Richard rushed across the elaborate, deep-blue-and-orange-carpeted entryway to meet her. She was once again in the black outfit she had been wearing when he had first seen her.
He knew that, with a witch woman, there was no telling what their clothing really looked like or for that matter what they even really looked like. They somehow had the ability to bend things into an illusion, or perhaps it was an ability to alter a viewer’s vision to what they expected to see. Shota had been able to change her appearance at will. From his experience, a witch woman showed you only what she wanted you to see, or what you expected to see, not what was really there to see. Shale obviously had at least some of that same ability. He wondered how much she wanted him to see of her true self.
As she approached, before he could even ask, Shale lifted a hand. “Your wife is going to be fine, Lord Rahl. I am relieved to report that she is past the biggest danger. There is more I will need to do, but for now I want to let her get some sleep. For the rest of the healing she first needs a good night’s sleep.”
Richard craned sideways to look into the room before Berdine closed the double doors. She flashed him a smile that looked more brave than happy. He was able to look past her to see Kahlan lying in the bed, her hands folded over her stomach, her eyes closed. She looked to be resting peacefully. He was also relieved to see that she was in a clean nightdress, rather than her bloody, white Confessor dress.
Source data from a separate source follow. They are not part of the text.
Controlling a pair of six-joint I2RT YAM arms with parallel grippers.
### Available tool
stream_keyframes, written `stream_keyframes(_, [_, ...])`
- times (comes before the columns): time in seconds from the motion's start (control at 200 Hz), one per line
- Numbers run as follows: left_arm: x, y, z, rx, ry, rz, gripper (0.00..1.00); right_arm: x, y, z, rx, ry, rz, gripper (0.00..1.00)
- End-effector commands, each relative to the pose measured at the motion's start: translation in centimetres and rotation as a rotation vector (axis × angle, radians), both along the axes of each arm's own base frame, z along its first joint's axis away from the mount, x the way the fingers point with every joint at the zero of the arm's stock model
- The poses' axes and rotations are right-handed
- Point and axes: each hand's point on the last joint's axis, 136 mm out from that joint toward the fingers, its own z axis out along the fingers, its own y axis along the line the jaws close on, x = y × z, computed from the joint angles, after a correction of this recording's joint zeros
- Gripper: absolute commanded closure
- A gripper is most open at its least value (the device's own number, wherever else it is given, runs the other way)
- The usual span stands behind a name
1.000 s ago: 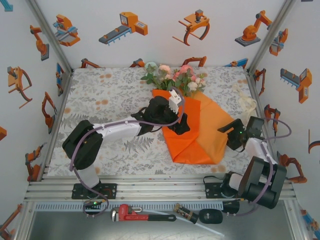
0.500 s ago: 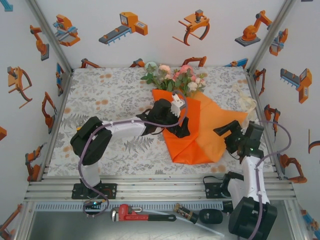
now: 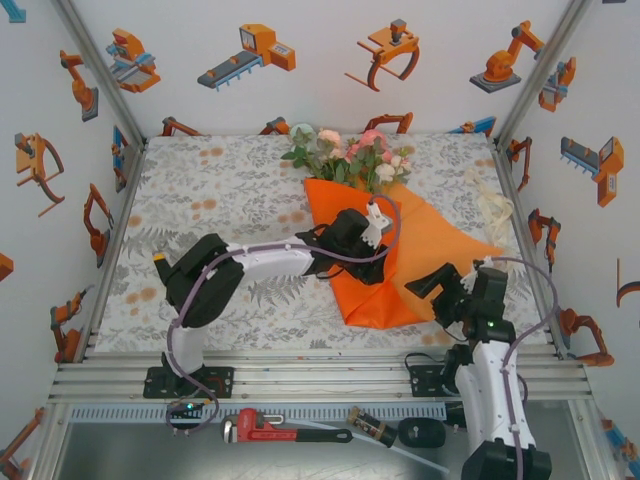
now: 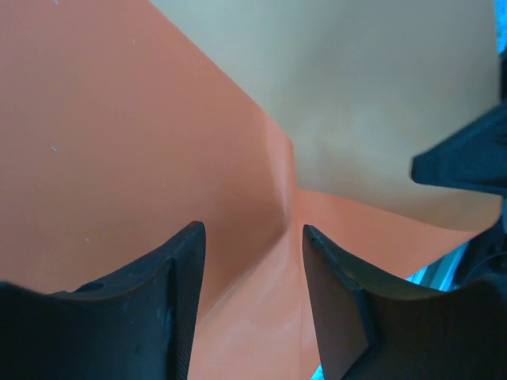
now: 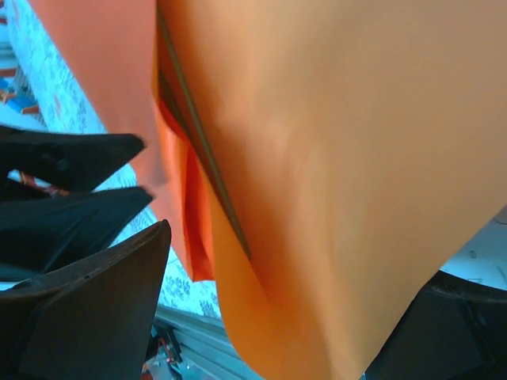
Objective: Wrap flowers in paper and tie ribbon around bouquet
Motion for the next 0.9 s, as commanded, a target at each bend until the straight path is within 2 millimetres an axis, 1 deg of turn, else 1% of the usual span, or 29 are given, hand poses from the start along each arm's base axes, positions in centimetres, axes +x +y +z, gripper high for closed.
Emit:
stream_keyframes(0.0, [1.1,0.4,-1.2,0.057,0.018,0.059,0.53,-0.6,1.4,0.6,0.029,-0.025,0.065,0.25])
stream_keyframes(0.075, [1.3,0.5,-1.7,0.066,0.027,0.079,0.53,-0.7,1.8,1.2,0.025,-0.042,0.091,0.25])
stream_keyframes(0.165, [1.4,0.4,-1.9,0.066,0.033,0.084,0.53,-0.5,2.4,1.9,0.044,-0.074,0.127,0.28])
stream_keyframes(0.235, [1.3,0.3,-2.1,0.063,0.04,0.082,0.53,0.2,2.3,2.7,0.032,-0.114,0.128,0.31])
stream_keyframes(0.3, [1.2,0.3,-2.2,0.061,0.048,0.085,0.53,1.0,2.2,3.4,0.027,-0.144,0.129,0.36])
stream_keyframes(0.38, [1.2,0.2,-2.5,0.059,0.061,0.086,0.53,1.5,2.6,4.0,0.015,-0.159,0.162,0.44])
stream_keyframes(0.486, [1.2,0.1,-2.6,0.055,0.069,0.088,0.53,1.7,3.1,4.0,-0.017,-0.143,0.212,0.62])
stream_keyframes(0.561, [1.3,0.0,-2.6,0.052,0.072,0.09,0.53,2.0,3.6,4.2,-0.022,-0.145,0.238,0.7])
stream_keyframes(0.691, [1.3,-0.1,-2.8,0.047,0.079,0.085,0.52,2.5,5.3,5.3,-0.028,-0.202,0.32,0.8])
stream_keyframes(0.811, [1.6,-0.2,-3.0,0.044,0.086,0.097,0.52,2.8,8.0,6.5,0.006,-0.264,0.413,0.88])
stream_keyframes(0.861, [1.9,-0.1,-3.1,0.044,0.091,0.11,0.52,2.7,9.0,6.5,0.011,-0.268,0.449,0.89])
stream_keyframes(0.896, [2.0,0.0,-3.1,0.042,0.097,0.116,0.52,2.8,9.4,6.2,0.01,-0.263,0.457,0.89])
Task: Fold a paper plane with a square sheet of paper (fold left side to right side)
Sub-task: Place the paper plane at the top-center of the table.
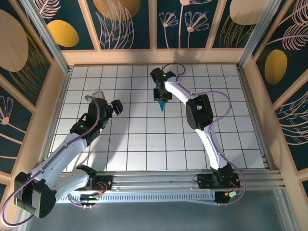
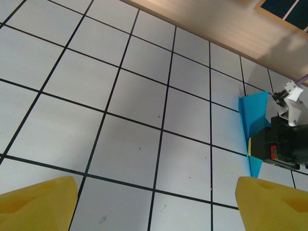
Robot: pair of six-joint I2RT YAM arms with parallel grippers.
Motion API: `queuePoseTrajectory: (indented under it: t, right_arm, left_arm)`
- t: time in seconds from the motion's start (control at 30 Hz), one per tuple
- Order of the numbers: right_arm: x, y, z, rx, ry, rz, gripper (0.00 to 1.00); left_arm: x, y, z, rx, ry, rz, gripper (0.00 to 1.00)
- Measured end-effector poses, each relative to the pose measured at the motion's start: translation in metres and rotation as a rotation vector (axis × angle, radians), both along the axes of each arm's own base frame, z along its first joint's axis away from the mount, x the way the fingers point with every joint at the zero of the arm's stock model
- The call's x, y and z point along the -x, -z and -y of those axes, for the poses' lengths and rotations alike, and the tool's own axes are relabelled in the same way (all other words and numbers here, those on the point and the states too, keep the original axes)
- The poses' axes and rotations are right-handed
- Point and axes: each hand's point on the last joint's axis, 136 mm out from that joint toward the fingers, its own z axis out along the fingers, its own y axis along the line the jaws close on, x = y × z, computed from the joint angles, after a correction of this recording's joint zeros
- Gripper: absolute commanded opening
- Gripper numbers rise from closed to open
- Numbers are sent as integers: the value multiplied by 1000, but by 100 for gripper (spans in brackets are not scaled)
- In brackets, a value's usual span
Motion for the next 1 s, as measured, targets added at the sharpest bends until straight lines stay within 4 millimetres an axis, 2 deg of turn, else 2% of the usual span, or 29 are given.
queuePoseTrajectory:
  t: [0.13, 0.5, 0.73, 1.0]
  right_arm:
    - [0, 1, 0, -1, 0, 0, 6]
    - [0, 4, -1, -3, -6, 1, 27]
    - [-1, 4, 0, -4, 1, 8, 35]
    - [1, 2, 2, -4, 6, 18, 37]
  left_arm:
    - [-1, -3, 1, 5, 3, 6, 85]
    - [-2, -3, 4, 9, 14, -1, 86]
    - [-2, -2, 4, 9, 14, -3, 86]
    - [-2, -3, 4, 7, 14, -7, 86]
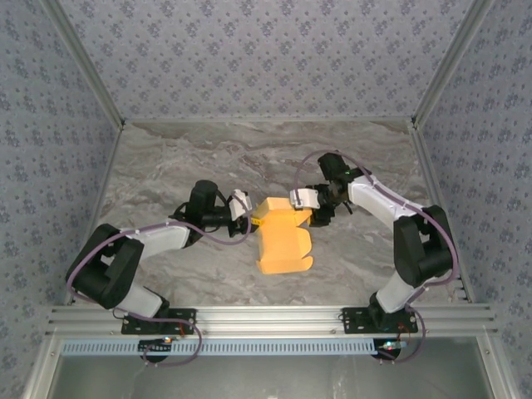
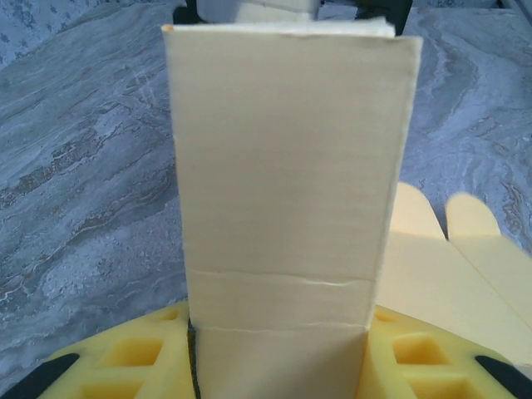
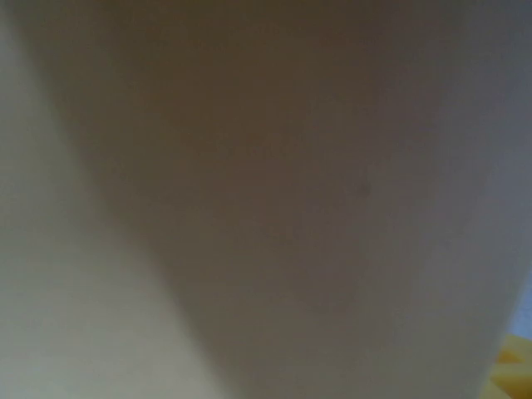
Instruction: Fold the paper box
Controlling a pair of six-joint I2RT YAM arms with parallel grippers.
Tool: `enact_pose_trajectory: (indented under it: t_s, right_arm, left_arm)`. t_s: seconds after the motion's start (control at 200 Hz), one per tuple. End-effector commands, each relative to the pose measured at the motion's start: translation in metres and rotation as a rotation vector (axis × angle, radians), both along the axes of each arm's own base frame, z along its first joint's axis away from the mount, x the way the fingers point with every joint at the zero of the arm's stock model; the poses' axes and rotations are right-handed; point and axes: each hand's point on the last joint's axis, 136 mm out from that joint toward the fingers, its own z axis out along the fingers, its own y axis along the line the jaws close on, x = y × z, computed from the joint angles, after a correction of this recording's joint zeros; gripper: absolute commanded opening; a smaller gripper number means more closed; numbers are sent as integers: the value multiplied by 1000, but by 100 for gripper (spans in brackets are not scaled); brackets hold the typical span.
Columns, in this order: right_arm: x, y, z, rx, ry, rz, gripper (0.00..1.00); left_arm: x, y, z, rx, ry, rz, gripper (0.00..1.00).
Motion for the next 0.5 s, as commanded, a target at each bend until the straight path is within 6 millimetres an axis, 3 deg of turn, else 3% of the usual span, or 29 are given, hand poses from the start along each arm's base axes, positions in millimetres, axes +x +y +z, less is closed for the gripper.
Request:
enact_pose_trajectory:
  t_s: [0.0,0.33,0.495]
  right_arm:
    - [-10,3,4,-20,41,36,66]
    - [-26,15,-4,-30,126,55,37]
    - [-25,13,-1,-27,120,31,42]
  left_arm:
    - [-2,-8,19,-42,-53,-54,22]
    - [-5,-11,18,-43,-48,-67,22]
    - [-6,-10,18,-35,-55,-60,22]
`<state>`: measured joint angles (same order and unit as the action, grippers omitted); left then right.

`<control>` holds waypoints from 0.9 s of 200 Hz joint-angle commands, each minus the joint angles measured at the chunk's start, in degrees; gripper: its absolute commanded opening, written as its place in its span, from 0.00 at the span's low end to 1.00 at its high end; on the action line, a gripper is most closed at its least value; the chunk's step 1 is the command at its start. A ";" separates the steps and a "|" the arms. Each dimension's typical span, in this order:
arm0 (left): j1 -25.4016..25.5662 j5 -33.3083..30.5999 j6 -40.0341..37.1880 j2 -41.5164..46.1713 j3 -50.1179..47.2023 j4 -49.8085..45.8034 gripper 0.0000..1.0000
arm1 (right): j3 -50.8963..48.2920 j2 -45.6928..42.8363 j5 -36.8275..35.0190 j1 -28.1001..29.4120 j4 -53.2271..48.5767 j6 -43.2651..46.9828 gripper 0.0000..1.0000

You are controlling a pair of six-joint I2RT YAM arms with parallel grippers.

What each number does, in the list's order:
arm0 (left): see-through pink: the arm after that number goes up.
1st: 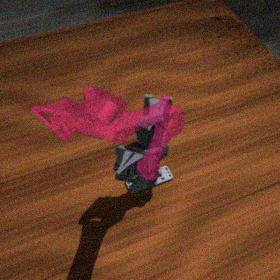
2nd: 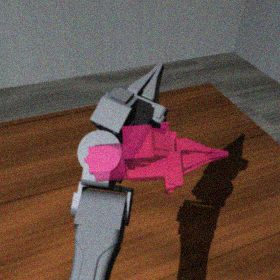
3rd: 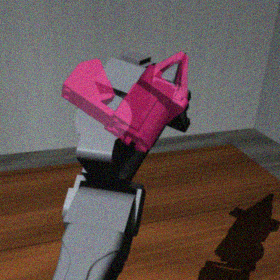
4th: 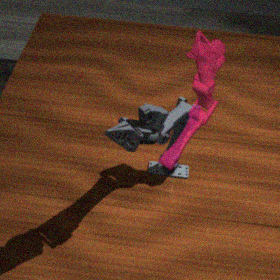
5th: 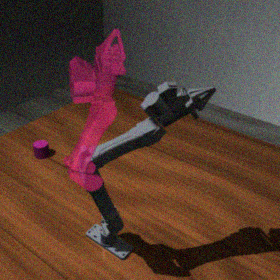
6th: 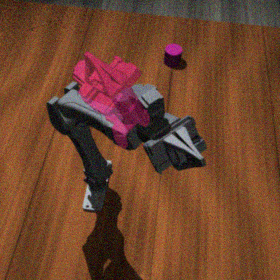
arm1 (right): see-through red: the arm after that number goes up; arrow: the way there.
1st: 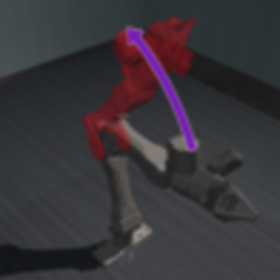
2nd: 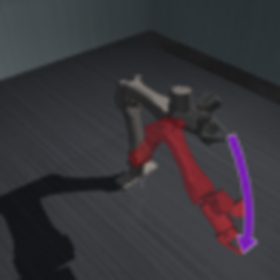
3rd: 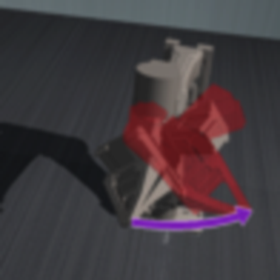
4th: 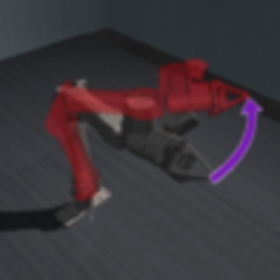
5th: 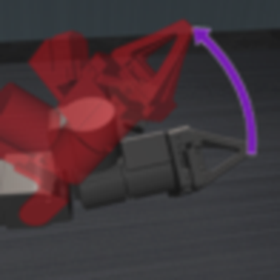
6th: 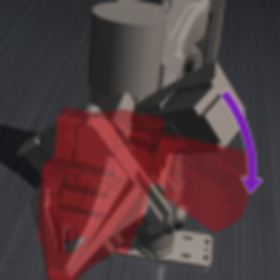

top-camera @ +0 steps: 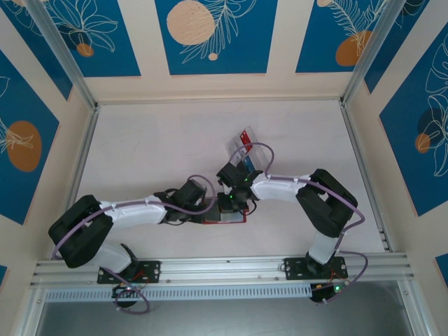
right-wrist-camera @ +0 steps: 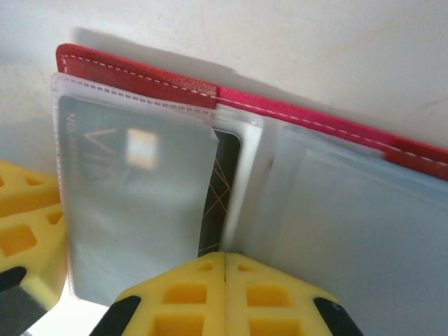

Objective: Put the credit cards into the card holder
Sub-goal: Insert the credit card into the card slot, then flip over the card slot in the card holder.

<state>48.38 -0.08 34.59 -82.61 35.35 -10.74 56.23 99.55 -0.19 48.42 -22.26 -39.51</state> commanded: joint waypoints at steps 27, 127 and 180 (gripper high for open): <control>-0.39 0.08 1.27 -2.06 -2.52 0.68 0.15 | 3.63 -5.55 -9.75 -1.90 -12.23 5.14 0.21; -0.38 -0.08 1.38 -1.51 -2.81 0.46 0.15 | 7.85 3.55 -12.83 -3.17 -13.11 8.14 0.24; -0.38 -0.10 1.33 -1.19 -2.92 0.45 0.15 | 6.35 4.13 -16.36 -2.28 -14.55 6.05 0.27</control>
<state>48.38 -0.10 35.64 -82.24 34.48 -9.39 63.33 102.56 -13.23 45.91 -34.09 -32.49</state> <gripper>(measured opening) 0.149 0.264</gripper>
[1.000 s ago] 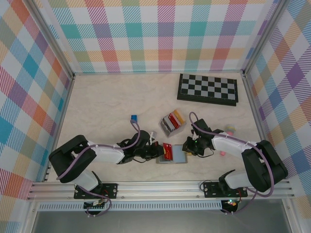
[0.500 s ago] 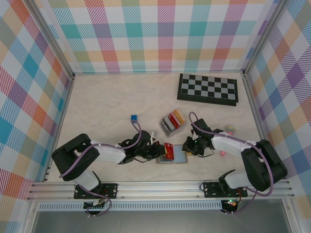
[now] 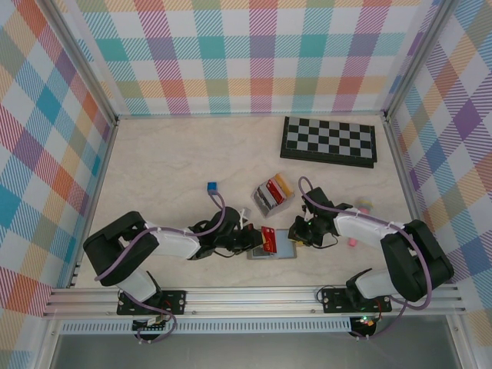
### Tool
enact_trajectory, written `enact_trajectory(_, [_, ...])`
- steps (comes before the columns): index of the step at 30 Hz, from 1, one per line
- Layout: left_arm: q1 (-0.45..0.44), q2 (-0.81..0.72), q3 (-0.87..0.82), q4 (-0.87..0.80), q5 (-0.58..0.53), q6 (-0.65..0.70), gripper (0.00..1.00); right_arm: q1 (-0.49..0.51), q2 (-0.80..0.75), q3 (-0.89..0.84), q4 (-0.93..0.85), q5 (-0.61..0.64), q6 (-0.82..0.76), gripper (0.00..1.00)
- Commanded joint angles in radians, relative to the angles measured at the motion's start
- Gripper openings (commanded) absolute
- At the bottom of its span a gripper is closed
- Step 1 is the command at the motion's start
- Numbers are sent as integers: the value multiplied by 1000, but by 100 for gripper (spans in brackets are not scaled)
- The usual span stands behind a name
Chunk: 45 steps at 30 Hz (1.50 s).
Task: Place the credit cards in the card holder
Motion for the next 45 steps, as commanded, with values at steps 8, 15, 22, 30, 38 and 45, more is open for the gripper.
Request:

“What do you mean?” Richard asked, looking back at Shale. “What more do you need to do?”
The sorceress let out a weary sigh. “There was another puncture wound in her right side that we didn’t see before because of all the blood. It was another wound from a claw—like the one that tore up her left arm. I think that whatever attacked her must have impaled her with a claw into her side to incapacitate her while it tore her arm apart with its other claw. It caused a kind of wasting damage to some internal organs.”
Richard’s alarm rose to a new level. “Wasting damage—you mean like from snake venom?”
“Something like that. Fortunately it moves through the victim more like molasses than venom so it’s not as aggressive as a viper’s poison would be. It’s as lethal, just not as fast. I found that it had caused similar tissue damage in her arm.”
“So then she’s been poisoned?”
“Yes… but not exactly.” Shale made a face, trying to think of how to explain it. She looked up when it came to her. “You know how when a cat claws you it may not look very bad, but then in a day or two your whole arm is red and swollen to twice its size?”
“I suppose so.”
“It’s something like that. More than an infection and less than poison. I’m able to heal it, but it’s more complicated than simply healing an ordinary wound.”